## TASK PROMPT
From the first line of the data below through the line holding "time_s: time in", output each line exactly and leave the pictures out.

(Data items)
┄┄┄┄┄┄┄┄┄┄

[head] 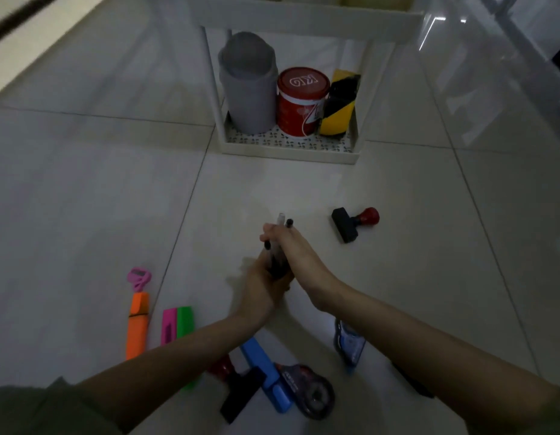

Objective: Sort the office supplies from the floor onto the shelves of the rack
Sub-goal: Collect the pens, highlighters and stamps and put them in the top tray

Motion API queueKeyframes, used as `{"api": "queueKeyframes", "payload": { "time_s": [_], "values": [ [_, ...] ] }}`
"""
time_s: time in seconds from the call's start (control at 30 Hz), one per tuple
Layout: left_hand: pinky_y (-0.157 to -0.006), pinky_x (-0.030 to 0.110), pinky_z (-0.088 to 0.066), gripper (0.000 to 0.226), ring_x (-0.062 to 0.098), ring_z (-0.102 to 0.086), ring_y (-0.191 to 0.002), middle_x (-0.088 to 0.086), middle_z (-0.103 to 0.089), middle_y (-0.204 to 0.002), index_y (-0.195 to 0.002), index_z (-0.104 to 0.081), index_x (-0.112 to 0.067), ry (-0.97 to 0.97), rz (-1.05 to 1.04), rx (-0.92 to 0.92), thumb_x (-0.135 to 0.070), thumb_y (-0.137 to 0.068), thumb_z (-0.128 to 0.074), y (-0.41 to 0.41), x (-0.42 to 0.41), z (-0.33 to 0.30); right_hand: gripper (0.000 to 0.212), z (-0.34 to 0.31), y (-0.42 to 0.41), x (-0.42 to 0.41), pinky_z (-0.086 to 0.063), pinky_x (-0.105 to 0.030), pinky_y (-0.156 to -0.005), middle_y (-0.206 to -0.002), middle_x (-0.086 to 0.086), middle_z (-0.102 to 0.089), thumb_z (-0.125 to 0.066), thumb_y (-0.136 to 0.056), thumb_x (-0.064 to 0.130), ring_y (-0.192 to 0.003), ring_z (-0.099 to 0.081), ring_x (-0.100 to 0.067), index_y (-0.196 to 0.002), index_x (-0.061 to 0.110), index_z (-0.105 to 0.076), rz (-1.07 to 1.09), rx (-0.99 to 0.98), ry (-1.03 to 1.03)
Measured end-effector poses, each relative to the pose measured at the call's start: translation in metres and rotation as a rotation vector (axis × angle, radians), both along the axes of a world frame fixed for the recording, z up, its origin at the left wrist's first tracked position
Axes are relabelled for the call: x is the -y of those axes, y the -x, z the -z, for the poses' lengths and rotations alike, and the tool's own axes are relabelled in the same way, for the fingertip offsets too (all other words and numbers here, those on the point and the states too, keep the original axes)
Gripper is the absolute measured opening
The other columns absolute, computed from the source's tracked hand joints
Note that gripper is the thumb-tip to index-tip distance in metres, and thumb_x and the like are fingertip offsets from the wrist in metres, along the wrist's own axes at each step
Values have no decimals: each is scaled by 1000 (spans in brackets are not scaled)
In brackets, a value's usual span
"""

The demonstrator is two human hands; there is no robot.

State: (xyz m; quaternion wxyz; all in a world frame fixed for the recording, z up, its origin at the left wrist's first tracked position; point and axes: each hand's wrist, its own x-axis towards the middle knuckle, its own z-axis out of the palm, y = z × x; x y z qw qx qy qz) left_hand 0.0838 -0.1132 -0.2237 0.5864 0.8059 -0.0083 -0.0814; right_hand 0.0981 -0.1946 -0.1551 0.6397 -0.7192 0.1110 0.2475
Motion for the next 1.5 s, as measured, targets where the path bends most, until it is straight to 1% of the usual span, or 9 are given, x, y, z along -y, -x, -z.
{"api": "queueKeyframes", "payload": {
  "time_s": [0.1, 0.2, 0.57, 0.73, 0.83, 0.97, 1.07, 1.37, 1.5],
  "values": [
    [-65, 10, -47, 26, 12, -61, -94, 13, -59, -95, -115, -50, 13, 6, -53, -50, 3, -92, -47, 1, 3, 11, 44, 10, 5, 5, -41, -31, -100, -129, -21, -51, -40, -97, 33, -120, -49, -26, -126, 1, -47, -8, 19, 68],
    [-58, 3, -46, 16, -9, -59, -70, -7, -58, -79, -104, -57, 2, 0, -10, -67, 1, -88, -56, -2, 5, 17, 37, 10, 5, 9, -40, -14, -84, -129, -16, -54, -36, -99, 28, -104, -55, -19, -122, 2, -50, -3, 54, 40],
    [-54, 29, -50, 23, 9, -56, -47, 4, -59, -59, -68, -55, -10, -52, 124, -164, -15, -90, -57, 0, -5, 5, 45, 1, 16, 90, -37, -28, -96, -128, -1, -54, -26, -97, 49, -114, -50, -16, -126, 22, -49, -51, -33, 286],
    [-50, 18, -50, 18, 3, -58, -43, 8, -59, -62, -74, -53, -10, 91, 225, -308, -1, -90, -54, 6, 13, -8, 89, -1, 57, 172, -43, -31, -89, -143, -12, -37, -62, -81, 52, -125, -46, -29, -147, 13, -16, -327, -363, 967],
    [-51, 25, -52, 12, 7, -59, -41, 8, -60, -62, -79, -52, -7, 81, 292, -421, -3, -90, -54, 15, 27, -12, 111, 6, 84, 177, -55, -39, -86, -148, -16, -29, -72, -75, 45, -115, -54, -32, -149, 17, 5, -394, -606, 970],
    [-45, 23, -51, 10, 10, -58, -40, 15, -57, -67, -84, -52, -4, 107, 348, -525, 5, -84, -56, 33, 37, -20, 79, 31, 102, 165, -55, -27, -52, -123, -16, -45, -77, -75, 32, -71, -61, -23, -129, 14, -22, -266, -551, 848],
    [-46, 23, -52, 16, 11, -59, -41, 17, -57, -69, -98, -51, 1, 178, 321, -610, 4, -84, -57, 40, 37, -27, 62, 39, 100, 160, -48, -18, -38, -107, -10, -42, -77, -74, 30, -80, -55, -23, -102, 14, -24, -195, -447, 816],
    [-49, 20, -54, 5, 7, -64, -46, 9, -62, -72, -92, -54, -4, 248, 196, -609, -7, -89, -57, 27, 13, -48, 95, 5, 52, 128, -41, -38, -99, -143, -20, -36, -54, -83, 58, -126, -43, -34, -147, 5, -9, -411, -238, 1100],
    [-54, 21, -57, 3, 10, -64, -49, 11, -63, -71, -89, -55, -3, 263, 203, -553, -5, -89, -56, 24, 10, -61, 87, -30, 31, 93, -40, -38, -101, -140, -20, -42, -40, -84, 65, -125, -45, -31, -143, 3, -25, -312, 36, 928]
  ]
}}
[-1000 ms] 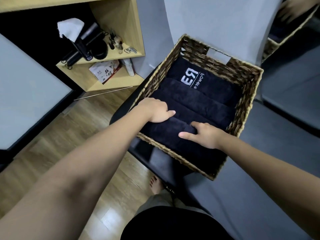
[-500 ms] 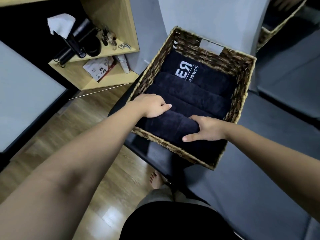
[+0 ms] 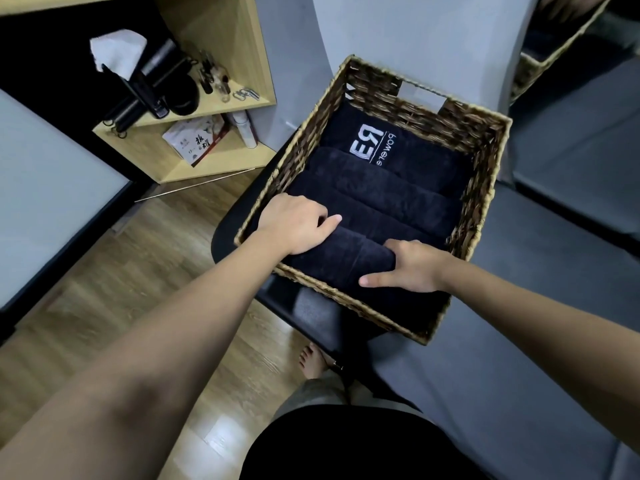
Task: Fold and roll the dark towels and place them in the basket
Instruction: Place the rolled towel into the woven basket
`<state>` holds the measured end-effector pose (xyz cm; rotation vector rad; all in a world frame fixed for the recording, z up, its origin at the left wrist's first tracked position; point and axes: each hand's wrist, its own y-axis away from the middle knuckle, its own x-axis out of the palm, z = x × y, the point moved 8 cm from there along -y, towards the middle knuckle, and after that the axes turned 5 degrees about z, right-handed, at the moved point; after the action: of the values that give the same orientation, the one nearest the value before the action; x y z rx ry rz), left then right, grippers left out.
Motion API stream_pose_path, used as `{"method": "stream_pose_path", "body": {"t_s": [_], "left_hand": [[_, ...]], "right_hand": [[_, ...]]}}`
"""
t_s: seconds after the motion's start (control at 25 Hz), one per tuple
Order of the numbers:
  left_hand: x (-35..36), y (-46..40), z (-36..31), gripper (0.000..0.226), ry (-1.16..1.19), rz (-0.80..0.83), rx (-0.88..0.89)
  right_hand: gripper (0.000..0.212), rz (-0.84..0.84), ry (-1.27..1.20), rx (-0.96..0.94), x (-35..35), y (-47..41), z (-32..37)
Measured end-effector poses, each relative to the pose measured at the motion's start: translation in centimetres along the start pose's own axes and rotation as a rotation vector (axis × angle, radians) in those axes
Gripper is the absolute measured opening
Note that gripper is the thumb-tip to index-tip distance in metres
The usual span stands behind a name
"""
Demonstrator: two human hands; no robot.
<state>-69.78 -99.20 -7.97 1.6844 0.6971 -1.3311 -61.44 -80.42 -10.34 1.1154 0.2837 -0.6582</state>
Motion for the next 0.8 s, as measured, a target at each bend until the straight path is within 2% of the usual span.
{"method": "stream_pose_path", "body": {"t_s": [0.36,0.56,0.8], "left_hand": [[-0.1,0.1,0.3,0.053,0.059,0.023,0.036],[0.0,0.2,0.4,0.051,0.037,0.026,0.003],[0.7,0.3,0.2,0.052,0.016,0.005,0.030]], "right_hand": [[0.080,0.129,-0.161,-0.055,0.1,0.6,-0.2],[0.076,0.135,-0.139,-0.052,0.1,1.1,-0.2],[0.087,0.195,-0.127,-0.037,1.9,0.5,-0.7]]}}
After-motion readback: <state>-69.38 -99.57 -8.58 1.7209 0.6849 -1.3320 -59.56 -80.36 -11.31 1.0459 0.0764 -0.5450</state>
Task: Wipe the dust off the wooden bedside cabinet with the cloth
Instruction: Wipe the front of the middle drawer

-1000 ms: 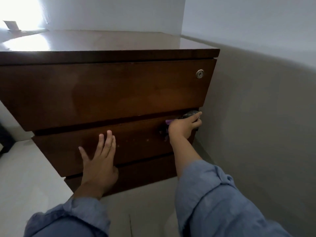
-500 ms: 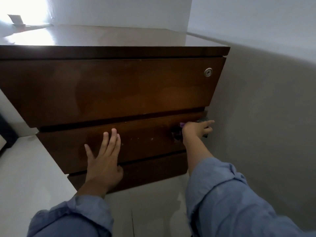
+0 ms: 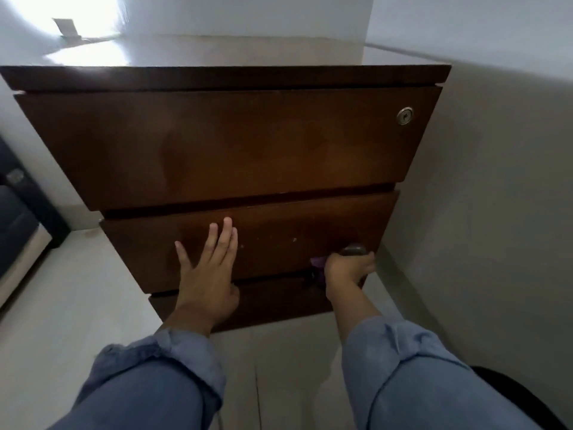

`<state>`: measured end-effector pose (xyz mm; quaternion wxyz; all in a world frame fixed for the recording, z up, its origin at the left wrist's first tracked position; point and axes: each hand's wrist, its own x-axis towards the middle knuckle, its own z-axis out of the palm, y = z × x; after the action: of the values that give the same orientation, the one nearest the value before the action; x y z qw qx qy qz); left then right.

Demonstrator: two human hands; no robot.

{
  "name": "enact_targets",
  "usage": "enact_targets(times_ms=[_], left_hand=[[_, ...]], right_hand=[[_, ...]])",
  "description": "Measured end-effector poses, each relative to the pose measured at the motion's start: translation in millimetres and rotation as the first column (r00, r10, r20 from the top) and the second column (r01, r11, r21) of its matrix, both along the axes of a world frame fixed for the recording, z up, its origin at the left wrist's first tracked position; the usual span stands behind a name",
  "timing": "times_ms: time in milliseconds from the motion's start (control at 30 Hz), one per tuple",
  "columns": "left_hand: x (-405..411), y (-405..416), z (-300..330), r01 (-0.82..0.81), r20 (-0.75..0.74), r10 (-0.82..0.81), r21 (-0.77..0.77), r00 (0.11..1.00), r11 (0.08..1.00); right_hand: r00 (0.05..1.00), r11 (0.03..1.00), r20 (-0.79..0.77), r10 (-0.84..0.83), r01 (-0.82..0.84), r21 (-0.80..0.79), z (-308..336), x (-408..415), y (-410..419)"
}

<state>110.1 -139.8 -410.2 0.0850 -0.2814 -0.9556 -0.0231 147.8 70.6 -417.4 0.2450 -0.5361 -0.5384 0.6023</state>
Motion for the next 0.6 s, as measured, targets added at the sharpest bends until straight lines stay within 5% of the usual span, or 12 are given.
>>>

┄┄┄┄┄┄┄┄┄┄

## REPLY
[head] 

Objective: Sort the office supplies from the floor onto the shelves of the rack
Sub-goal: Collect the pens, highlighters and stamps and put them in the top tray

Motion API queueKeyframes, used as `{"api": "queueKeyframes", "payload": { "time_s": [_], "values": [ [_, ...] ] }}`
"""
time_s: time in seconds from the call's start (control at 30 Hz), one per tuple

With this, there is nothing more to the exercise.